There is not really one moment that fueled my passion for international education and exchange. I have been part of a collective group of activists on the African continent since the age of nine. We were part of something greater than ourselves. I was a child activist fighting for social, economic and human rights for children and others and at the age of 12, I was the Gambian child representative to the Children’s Parliament of the World. This selection led to other things in a ripple effect: I traveled to Senegal with the then vice-president of The Gambia, and became an outspoken leader and African feminist speaking on the leadership potential of girls within a patriarchal society where you find inequalities such as child marriage.
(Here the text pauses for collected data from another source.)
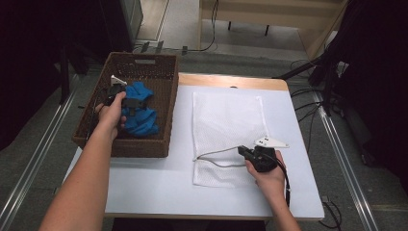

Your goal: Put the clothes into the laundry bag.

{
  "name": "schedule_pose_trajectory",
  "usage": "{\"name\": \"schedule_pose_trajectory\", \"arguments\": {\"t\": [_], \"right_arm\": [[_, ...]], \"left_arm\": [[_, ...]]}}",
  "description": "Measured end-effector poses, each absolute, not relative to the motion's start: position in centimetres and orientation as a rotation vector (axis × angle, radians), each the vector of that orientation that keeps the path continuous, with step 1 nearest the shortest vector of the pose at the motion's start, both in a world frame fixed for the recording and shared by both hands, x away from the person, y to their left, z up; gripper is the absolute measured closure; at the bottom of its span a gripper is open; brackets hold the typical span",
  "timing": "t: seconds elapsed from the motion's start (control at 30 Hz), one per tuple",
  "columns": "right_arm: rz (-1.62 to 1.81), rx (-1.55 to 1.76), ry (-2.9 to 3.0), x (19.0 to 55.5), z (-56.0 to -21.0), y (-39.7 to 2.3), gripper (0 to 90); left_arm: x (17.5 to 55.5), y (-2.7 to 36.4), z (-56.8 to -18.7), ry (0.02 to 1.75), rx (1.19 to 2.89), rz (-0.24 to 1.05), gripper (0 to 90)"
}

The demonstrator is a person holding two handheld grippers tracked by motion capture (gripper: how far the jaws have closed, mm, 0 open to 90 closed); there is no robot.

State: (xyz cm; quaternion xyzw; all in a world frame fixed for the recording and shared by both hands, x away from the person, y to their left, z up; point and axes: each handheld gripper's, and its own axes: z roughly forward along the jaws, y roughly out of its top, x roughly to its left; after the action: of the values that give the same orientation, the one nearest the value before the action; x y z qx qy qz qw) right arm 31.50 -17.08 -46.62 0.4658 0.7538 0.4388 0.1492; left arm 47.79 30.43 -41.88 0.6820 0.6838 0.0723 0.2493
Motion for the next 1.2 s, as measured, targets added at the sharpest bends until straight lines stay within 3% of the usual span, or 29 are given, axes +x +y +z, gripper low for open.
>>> {"name": "schedule_pose_trajectory", "arguments": {"t": [0.4,0.53,0.77,0.9,0.97,1.07,1.1,1.2], "right_arm": [[1.256,1.341,2.173,31.5,-46.8,-17.0,88.6],[1.254,1.344,2.174,31.5,-46.9,-17.0,88.6],[1.260,1.341,2.172,31.4,-46.8,-17.1,88.6],[1.261,1.337,2.169,31.4,-46.8,-17.1,88.6],[1.260,1.337,2.169,31.4,-46.8,-17.1,88.6],[1.258,1.334,2.168,31.4,-46.8,-17.0,88.6],[1.255,1.335,2.170,31.4,-46.8,-17.0,88.6],[1.256,1.331,2.170,31.4,-46.8,-17.0,88.7]], "left_arm": [[48.1,28.5,-43.1,1.893,2.045,0.323,0.0],[47.9,27.8,-43.4,1.854,2.172,0.439,7.7],[47.9,27.6,-43.4,1.854,2.210,0.491,14.9],[47.8,27.7,-43.0,1.830,2.217,0.484,24.2],[47.8,28.1,-42.8,1.851,2.186,0.482,34.4],[47.9,28.4,-42.6,1.866,2.165,0.477,39.4],[47.9,28.7,-42.4,1.884,2.139,0.466,49.3],[47.9,28.8,-42.3,1.889,2.140,0.466,57.7]]}}
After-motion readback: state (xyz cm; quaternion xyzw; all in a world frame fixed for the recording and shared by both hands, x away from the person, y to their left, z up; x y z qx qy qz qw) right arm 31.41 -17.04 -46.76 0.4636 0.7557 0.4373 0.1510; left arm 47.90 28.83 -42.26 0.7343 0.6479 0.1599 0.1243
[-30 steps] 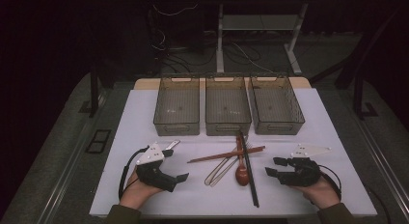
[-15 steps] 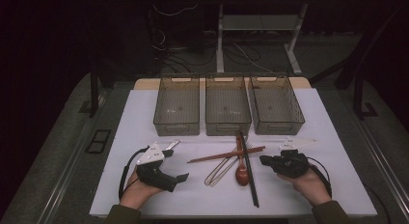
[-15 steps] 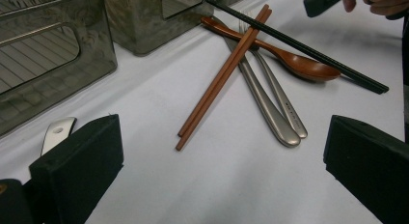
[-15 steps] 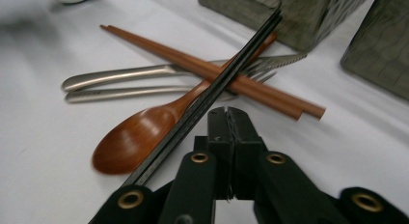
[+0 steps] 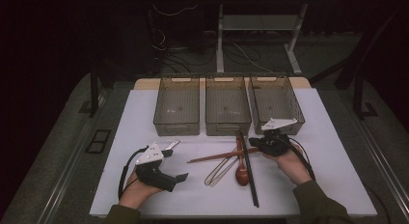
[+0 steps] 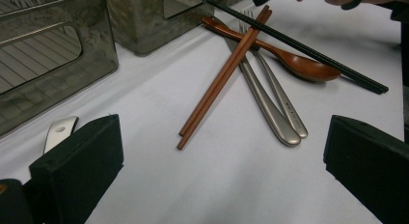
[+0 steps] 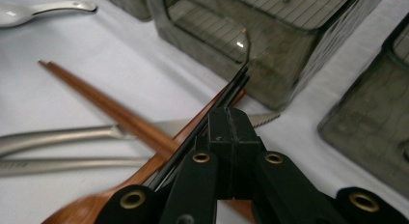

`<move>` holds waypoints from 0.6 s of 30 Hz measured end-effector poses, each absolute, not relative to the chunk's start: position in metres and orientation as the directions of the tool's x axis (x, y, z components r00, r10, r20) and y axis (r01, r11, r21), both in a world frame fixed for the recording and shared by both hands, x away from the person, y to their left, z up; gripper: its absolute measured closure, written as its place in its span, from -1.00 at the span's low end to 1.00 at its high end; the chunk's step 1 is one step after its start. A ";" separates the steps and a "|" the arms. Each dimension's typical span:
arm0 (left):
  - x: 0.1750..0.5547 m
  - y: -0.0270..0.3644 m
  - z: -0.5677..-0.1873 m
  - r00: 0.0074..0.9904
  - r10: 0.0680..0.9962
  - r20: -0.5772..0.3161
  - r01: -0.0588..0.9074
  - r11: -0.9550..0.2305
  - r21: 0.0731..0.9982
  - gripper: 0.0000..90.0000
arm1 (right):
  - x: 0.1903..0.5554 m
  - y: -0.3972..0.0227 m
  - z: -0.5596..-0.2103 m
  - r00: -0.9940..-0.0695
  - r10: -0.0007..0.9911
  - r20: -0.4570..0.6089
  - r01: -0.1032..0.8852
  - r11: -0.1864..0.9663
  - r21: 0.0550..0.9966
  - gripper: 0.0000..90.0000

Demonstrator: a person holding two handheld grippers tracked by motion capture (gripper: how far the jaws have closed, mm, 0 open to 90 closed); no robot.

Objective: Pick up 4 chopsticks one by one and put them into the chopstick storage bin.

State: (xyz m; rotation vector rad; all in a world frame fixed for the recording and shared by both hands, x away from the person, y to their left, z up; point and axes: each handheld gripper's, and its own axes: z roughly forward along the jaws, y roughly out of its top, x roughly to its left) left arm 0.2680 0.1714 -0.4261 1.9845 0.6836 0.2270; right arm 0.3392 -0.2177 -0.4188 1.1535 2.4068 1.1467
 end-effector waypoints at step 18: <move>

In 2010, I was one of Africa’s 25 Most Outstanding Emerging Women Leaders, so I participated in the MILEAD fellowship program in Ghana, which led to co-founding a national feminist collective, “Think Young Women.” My involvement in human rights activism then led to getting law degrees at the University of Pretoria in South Africa and to also participating at an international program through the US Department of State and numerous international dialogues with diverse peoples. I also further developed my global awareness by meeting people from many different countries at the University of Pretoria where for example, there were 29 students from 18 different countries in my Master’s cohort. Our differences in religion and upbringing taught me a great deal, and I learned about LGBTQ rights, an issue I had not known as much about before moving to South Africa. Coming from a mostly Muslim country such as The Gambia, this was an awakening. So more than anything leading me to this passion, I have been immersed in cultural education and exchange as a life-long process of reflective practice and learning.

How is intercultural competence important in law and human rights?

The court system and larger legal system does not exist in isolation from questions of intercultural understanding. Very few lawyers or legal professionals can go through a career without encountering clients or people from different backgrounds. It is absolutely essential to learn these skills in order to be in a better position to represent a client or to advocate for different types of people in the legal system. While intercultural competence is often not a significant part of law school, to have the skill to listen, be able to build trust with clients and effectively communicate their needs is critical particularly in the field of immigration, with asylum seekers and refugees who need legal professionals who can view the world from different perspectives. Furthermore, human rights is part of a global system that is capable of responding to power differentials through specific protocols and standards that tap into distinct regional contexts, such as the African continent by way of example. Deeper understanding across cultures allows us to move past the traps of cultural relativism and push for global equity in the human rights sphere. One such issue in the period of COVID is vaccine inequity and the importance of universal access to health care as a human right as enshrined in the Universal Declaration of Human Rights (UDHR). Ultimately, intercultural competence teaches us to value the lives of the entire global community equally and fight for that equity not only through legal channels but also emerging from the actions and organizing of people in everyday spaces. I hope to get into many of these issues in the course I am teaching on “Rights and Development in Africa” which will include a practicum in Malawi for students that is intentionally structured to move past saviorism in relationship to Africa and to understand the amazing work in human rights, law and development being done by local activists and communities. Intercultural competence involves skills that cut across fields and contexts and that are useful for everyone. Given our increasingly diverse countries and increasingly global world, building intercultural competence is vital for the realization of human rights for all without leaving anyone behind and advancing a shared respect for human dignity.